- Task to complete
Among the entries that follow, the required portion opens with the line containing "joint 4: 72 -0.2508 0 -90" and closes with the line containing "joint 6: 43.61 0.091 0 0". Give that portion again exactly, and nothing else.

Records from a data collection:
________________________________________

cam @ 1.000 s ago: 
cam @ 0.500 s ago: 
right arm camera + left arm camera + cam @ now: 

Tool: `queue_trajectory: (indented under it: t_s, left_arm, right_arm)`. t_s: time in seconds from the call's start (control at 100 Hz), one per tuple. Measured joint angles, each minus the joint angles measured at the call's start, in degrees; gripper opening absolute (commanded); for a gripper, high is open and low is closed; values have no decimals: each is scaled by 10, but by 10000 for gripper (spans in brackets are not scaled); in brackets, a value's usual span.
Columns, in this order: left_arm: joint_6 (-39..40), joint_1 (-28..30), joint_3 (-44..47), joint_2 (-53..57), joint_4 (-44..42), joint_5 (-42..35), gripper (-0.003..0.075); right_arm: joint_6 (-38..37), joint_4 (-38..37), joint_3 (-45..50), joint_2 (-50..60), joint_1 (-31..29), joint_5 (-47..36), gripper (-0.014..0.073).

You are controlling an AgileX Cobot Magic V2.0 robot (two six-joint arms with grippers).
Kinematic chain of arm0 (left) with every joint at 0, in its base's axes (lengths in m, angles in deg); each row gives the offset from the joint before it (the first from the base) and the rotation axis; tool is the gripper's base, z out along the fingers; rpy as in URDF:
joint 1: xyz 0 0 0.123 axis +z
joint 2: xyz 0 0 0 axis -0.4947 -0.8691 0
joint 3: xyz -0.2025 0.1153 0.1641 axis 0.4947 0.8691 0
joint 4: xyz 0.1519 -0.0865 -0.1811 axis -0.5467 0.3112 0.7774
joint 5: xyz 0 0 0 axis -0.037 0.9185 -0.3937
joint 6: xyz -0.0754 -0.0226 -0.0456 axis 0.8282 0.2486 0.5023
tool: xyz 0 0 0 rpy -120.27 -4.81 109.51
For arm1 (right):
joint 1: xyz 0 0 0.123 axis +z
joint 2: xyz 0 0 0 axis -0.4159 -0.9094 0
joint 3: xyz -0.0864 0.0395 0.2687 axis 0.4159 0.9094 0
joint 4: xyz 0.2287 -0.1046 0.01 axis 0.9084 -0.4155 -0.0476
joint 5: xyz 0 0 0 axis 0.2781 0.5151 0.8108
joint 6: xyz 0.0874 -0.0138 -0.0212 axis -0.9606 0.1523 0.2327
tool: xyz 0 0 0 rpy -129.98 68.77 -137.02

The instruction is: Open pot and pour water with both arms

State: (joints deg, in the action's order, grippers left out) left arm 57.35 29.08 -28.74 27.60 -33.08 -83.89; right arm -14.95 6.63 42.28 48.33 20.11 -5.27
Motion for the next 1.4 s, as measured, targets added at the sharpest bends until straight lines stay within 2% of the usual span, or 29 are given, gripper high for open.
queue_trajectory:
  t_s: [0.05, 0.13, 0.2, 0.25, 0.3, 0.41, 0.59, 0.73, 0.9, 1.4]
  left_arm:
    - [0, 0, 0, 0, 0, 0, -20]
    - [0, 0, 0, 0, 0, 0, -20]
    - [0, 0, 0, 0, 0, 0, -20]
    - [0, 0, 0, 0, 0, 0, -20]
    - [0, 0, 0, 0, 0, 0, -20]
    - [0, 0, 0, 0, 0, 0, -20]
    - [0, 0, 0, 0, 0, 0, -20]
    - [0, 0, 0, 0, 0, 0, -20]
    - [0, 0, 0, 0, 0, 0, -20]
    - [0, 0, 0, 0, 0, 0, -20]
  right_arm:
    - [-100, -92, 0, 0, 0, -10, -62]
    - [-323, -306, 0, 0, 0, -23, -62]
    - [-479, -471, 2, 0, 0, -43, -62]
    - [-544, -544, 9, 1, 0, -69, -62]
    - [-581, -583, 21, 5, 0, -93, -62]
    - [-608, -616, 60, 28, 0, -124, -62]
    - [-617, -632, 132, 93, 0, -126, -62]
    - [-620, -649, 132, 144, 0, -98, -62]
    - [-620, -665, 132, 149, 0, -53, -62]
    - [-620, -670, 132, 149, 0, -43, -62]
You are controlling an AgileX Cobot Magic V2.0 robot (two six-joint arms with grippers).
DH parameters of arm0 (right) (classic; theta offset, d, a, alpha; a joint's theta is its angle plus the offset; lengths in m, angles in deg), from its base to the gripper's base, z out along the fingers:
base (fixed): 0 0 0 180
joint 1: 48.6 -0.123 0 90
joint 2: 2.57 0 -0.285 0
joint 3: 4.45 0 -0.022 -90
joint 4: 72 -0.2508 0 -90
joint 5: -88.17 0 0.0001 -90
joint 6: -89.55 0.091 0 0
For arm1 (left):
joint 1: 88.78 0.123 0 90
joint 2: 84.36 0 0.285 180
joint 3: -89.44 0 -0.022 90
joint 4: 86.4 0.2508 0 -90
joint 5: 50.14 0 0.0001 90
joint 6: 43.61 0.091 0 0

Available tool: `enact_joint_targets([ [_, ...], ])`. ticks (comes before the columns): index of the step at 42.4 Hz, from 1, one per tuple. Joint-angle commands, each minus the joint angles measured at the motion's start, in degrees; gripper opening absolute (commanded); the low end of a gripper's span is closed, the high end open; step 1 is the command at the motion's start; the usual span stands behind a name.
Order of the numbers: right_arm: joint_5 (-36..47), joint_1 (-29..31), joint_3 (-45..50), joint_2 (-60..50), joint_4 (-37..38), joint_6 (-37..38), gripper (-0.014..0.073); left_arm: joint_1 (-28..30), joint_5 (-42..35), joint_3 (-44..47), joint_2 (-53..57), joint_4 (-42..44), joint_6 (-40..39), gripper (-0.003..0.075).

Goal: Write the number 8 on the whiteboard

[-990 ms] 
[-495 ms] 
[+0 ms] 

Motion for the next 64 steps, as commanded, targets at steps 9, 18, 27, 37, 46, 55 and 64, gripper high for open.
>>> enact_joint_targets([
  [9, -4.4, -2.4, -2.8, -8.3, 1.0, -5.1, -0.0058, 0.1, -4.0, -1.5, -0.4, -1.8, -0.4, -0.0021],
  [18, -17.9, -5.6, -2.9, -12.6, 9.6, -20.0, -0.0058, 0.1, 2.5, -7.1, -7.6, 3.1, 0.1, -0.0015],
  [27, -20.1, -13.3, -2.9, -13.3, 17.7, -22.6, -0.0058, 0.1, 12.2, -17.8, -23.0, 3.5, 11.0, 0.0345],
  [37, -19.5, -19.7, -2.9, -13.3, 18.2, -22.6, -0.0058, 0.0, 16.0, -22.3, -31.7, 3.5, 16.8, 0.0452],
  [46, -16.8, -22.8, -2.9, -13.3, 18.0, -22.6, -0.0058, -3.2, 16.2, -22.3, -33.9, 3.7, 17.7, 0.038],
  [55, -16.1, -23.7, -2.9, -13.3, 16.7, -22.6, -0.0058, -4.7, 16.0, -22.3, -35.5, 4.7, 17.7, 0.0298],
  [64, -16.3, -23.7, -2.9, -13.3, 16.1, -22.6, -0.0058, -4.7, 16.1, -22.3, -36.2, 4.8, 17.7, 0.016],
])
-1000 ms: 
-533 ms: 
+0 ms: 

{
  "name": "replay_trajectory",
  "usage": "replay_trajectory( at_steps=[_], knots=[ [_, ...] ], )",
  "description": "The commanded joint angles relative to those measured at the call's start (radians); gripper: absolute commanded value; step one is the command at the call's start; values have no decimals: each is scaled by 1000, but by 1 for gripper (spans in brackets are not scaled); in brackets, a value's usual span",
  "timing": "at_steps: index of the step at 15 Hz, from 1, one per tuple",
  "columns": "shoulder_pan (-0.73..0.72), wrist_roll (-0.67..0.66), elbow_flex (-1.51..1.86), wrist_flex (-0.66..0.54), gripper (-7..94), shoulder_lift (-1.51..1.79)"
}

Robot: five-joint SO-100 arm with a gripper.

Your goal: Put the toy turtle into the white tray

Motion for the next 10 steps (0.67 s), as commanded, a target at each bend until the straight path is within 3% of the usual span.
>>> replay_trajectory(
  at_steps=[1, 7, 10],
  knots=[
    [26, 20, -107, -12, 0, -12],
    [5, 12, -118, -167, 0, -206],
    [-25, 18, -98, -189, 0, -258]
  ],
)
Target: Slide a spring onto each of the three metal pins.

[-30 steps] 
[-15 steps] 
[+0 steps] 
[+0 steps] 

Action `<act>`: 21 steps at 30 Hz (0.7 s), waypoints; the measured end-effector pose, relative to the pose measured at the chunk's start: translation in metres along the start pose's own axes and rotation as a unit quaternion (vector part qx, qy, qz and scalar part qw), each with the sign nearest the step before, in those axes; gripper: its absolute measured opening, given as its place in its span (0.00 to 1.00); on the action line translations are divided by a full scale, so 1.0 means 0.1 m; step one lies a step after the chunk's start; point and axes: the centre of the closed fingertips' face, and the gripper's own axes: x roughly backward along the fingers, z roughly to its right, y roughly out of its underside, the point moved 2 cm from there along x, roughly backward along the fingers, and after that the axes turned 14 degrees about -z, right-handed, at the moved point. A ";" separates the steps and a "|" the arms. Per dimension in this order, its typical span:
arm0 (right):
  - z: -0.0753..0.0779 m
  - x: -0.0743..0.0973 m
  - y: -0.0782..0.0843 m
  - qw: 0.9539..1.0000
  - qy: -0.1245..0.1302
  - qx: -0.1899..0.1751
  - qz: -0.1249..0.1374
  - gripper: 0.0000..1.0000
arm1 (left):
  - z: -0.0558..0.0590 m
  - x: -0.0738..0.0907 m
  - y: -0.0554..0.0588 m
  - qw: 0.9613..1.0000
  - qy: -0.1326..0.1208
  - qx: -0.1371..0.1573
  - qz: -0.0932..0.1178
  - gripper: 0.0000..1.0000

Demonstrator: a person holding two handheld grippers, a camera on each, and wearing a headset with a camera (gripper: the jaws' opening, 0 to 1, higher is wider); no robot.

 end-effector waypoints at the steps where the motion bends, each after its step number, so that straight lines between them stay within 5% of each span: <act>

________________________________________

- The completed task
joint 4: 72 -0.2508 0 -90
joint 5: -88.17 0 0.0001 -90
joint 6: -89.55 0.091 0 0
For arm1 (left):
joint 1: 88.78 0.123 0 90
joint 2: 84.36 0 0.285 180
joint 3: -89.44 0 -0.022 90
joint 4: 86.4 0.2508 0 -90
joint 5: 50.14 0 0.0001 90
joint 6: 43.61 0.091 0 0

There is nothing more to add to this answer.